A new study adds more evidence to the claim that it's nearly impossible to anonymize big data.
Image: Thomas Kohler/Flickr
There are a two things we know about publicly releasing large sets of data:
1. It's really hard (maybe impossible) to completely anonymize big data.
2. You're really easy to identify in most anonymized data sets, using just a small amount of information.
A team of researchers provided more evidence to these two points in a paper published today in Science. They showed that if they have four pieces of time and place data about a person within a set of anonymized credit card metadata, they can uniquely identify that person 90 percent of the time.
Yves-Alexandre de Montjoye, a PhD candidate at MIT and lead author on the study, and his team looked at an anonymized set of three months' worth of credit card records for 1.1 million people. The data did not include any names, account numbers, or other obvious identifiers. If they had just four spatiotemporal points—time and space information, like making a purchase at a certain address at a certain time—for any given individual, they could uniquely identify them. If one of those points also included the price of a transaction, the risk of re-identification increased by 22 percent.
The researchers illustrated their findings in an example; imagine you're looking for a guy you know named Scott in a simply anonymized credit card data set like this:
Let's say you know two things about Scott already, maybe from his Twitter or Instagram or Swarm feed: that he went to a bakery on September 23 and that he went to a restaurant on September 24. Bam, there's only one person in this data set that has both of those spatiotemporal points.
"Scott is reidentified, and we now know all of his other transactions, such as the fact that he went shopping for shoes and groceries on September 23, and how much he spent," the paper reads.
Of course, in a bigger data set there will be other people who also went to the same places as Scott, which is why more information is required. But, again, 90 percent of the time, the researchers only needed four pieces of information to uniquely identify a single person. Chances are, if you're a social media addict like me, you easily have four or more time and place identifiers in your public data over the last three months, making you highly susceptible to re-identification in a simply anonymized big data dump like this.
De Montjoye had previously shown this to be the case within a phone record data set—in fact, it was even higher, with four data points being enough to uniquely identify an individual 95 percent of the time.
There's a lot of debate over what findings like this actually mean for big data. Publicly releasing large datasets can lead to important understandings and advancements, but is the risk to personal privacy worth the benefits? Well, it's not that simple. As Ann Cavoukian, the former information and privacy commissioner for Ontario, Canada, pointed out in a paper last year, while it's true you only need four pieces of information to uniquely identify a person, getting that information isn't all that easy.
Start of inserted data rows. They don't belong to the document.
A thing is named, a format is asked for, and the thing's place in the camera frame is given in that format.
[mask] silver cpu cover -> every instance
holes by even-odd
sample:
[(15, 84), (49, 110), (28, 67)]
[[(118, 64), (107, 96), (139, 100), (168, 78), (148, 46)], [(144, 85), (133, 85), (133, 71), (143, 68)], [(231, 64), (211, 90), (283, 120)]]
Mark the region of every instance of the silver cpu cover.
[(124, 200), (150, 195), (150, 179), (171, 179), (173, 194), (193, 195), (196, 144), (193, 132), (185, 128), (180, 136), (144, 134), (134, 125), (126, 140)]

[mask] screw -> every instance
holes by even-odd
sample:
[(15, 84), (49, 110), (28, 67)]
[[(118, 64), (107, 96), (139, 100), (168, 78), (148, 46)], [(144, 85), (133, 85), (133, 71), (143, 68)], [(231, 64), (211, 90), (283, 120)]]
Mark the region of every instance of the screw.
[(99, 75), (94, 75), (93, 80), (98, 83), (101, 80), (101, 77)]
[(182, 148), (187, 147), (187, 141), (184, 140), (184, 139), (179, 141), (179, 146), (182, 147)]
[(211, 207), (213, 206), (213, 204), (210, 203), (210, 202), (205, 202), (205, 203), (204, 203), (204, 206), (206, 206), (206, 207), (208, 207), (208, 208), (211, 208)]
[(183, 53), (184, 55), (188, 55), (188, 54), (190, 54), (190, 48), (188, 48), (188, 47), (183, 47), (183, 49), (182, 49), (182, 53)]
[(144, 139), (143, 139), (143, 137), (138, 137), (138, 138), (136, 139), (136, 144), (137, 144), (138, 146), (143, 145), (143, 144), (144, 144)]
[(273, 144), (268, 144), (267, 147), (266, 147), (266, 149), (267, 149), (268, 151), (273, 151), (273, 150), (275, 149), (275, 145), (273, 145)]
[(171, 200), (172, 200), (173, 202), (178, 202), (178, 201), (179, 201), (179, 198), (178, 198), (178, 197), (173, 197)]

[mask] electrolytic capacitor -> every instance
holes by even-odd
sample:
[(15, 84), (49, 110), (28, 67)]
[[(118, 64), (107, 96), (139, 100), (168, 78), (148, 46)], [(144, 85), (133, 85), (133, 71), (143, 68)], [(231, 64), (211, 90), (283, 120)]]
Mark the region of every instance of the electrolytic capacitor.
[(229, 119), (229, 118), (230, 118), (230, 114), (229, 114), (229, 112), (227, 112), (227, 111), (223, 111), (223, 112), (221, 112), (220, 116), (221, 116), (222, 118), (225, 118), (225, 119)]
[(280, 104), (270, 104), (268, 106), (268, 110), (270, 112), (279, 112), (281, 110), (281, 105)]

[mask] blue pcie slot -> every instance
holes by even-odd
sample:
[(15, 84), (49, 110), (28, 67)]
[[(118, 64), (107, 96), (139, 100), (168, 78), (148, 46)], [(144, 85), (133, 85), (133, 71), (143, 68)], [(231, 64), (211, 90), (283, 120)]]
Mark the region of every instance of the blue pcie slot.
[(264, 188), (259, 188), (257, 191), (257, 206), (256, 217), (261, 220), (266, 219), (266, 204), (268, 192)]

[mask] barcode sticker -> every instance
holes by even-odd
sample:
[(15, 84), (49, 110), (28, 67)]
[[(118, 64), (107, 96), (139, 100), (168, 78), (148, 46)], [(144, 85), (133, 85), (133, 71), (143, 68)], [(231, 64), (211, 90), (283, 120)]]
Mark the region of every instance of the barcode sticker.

"In addition to having access to the comprehensive dataset of mobility traces, an adversary would have to know at least four spatio-temporal pieces of information (e.g., the person's home address, work address, etc.) about each individual in the sample in order to re-identify 95 per cent of that population," Cavoukian wrote. Identifying your friend Scott is one thing. Identifying 1.1 million people is another.
"Needless to say, amassing such information from publicly available sources would not be a trivial undertaking."
Two computer science experts at Princeton refuted a lot of Cavoukian's arguments in a rebuttal paper, noting 50 percent of unique individuals were identified in the cell phone database with just two factors, like home and work addresses, which are relatively easy to scrape online.
But de Montjoye says the difficulty or ease with which someone might be able to get that information isn't really the point (and it's also difficult to quantify). He does his research to identify where big data sets might be vulnerable so that more effective anonymization systems can be created.
"We try really hard for this not to be framed as some kind of Big Brother-fearing type study. There's a lot of potential in big data and we really do not think that we should stop using this data," he told me. "It means we need to reform the way we approach data protection."
One possible solution that MIT cooked up was to make big data available to the public and researchers, but behind a screen. They created a system that allows you to ask questions to find out trends and explore the data without actually seeing it all in one set. de Montjoye says it's not a one-size-fits-all solution, but it's a step.
"There are amazing things we can do. We can learn about humans, about society, about the economy from this data," he said.
"We just need to make sure we understand what the risks are and make sure we find the right balance between privacy and utility."